#11073 - 24.0.94; BIDI-related crash in redisplay with certain byte sequences

GNU bug report logs - #11073
24.0.94; BIDI-related crash in redisplay with certain byte sequences

Package: emacs;

Reported by: Eli Zaretskii <eliz <at> gnu.org>

Date: Fri, 23 Mar 2012 11:27:02 UTC

Severity: normal

Found in version 24.0.94

Done: Glenn Morris <rgm <at> gnu.org>

Bug is archived. No further changes may be made.

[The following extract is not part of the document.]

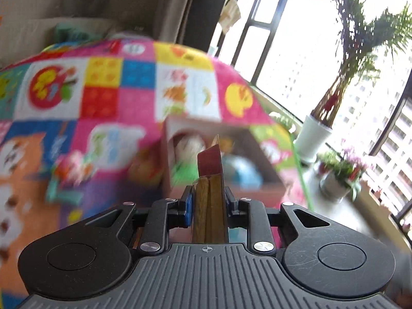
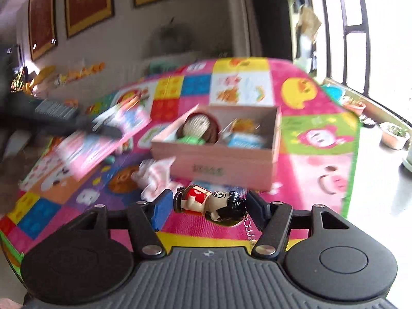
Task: Organize objects
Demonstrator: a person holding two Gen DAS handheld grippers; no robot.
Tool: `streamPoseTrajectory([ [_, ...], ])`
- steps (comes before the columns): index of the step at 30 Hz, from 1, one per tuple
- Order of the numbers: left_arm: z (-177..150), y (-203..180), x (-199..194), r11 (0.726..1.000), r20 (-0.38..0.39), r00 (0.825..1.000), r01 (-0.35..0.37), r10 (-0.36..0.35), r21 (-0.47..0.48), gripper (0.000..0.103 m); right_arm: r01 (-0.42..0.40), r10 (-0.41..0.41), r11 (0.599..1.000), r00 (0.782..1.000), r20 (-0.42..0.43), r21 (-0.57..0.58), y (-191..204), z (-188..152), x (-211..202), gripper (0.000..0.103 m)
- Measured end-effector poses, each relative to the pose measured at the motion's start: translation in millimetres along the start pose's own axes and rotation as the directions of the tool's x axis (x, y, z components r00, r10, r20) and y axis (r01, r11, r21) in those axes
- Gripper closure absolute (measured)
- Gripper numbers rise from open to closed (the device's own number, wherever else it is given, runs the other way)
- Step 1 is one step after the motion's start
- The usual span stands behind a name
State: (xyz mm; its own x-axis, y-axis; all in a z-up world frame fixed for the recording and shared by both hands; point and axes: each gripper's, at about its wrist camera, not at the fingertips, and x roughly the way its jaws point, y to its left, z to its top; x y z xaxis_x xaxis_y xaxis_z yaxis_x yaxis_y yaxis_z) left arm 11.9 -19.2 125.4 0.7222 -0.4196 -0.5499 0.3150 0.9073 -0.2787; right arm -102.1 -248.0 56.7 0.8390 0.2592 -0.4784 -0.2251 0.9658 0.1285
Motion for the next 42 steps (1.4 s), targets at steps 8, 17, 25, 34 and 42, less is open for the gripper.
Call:
streamPoseTrajectory([
  [8, 39, -33, 110, 0.999, 0.027, 0.999, -0.025, 0.026, -0.038, 0.076, 0.019, -0.023, 0.997, 0.999, 0.043, 0.080, -39, -2, -15, 0.040],
  [17, 27, -18, 95, 0.999, 0.040, 0.999, -0.014, 0.016, -0.046, 0.077, 0.048, -0.050, 0.994, 0.998, 0.023, 0.100, -58, 2, -8, 0.051],
  [25, -34, 0, 31, 0.999, -0.030, 1.000, -0.010, 0.009, -0.046, 0.078, 0.066, -0.064, 0.997, 0.996, -0.063, 0.044, -86, -19, -34, 0.042],
  [34, -96, -17, 18, 1.000, -0.181, 0.983, -0.004, 0.005, 0.007, 0.078, 0.078, -0.062, 0.993, 0.984, -0.167, 0.092, -65, -46, -16, 0.026],
  [42, -101, 9, 8, 0.998, -0.150, 0.988, -0.043, 0.037, -0.035, 0.078, 0.127, -0.130, 0.991, 0.970, -0.205, -0.029, -48, -40, 11, 0.038],
])
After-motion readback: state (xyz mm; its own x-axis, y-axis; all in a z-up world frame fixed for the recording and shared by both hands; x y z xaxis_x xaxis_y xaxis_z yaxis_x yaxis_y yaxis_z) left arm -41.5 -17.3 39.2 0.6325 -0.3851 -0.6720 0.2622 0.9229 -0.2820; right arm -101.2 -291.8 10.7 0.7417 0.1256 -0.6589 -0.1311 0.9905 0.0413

View this message in rfc822 format

From: Kenichi Handa <handa <at> m17n.org> To: Eli Zaretskii <eliz <at> gnu.org> Cc: 11073 <at> debbugs.gnu.org, monnier <at> iro.umontreal.ca Subject: bug#11073: 24.0.94; BIDI-related crash in redisplay with certain byte sequences Date: Mon, 26 Mar 2012 16:45:56 +0900

In article <837gybupdf.fsf <at> gnu.org>, Eli Zaretskii <eliz <at> gnu.org> writes: > > Why do we need this unification? Or rather, why do we need multiple > > codepoints, which then forces us to unify them? > That's something Handa-san (CC'ed) will be able to explain much better > than I ever could. It's a long story. When I designed emacs-unicode (the version before merged to the trunk, more than 10 years ago), the unification maps of CJK charsets to Unicode were not stable. In addtion, there were various conflicting policies on which character to unify to which character. One reason of this confusion was that Unicode itself didn't define mapping to/from such CJK charsets (JIS, GB, KSC). The unification problem is not only for Ideographic characters. Many CJK charsets contain, for instance, full-width version of Greek characters, but Unicode doesn't distinguish them from single-width versions (though Unicode has full-width version of 'A'..'Z', etc). There were people who wanted to distinguish full-width Greek chars from single-width chars. There also were people who have a text of iso-2022-7bit file which distinguishes characters of GB charset and JIS charset. To edit such a file and write it back as the original one, one has to disable unification of one of GB and JIS (or both of them). So, I decided at that time to give each CJK charset unique code space (above #x110000) in Emacs, and allow users to freely unify/disunify them to Unicode code space (below #x110000) by giving the function unify-charset. FYI, http://www.unicode.org/reports/tr38/ tells some difficulty of mappings. > AFAIU, there are good reasons to have some CJK > characters on separate codepoints, because they need to be treated > differently from their Unicode codepoints (perhaps a different choice > of font to display them?) That was one reaons, but the current code pay attention to `charset' text property of each character to select a proper font. --- Kenichi Handa handa <at> m17n.org

This bug report was last modified 12 years and 94 days ago.

GNU bug tracking system
Copyright (C) 1999 Darren O. Benham, 1997,2003 nCipher Corporation Ltd, 1994-97 Ian Jackson.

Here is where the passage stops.